**Task to complete:**
Reproduce the material that follows, please, but only from its first line to the line containing "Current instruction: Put", inclusive.
▬▬▬▬▬▬
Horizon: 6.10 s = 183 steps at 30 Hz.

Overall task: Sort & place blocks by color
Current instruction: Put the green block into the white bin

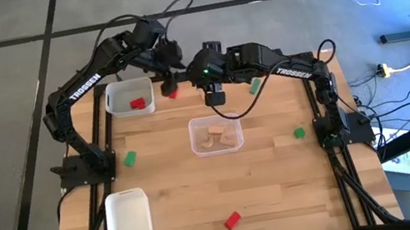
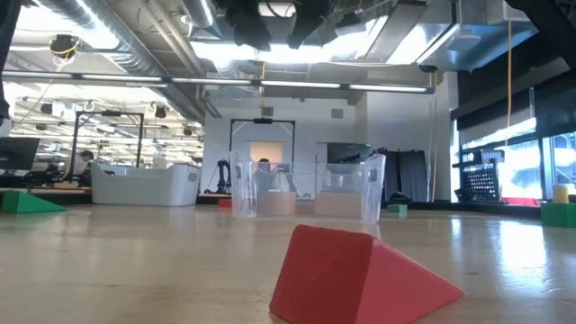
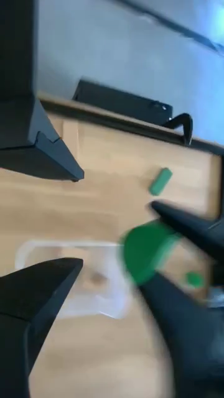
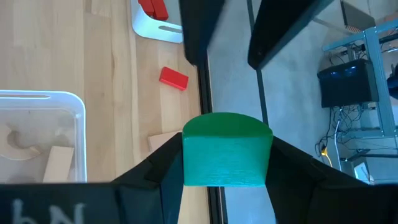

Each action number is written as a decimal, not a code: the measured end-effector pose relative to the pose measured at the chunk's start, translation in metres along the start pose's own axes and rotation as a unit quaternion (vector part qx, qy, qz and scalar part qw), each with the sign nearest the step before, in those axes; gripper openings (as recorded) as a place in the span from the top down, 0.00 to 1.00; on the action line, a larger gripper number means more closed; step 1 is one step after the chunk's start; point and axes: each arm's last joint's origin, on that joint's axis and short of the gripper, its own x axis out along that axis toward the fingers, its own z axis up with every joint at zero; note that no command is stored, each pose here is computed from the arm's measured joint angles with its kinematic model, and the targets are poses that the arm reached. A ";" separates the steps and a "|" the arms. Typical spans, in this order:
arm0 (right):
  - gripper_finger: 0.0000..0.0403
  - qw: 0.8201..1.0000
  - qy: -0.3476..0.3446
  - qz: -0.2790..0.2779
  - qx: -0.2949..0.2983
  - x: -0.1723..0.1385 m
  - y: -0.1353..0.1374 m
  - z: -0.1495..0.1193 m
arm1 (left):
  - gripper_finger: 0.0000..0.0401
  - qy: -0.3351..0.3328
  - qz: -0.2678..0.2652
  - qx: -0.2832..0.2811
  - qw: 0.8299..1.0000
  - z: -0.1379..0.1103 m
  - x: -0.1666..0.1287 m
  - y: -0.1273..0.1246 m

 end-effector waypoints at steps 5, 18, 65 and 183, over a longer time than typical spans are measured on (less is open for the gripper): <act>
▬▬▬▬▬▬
**Exercise response:**
Horizon: 6.10 s = 183 steps at 30 Hz.

Overall task: Sort & place blocks by color
Current instruction: Put the green block into the white bin

What this exercise needed has been supplied.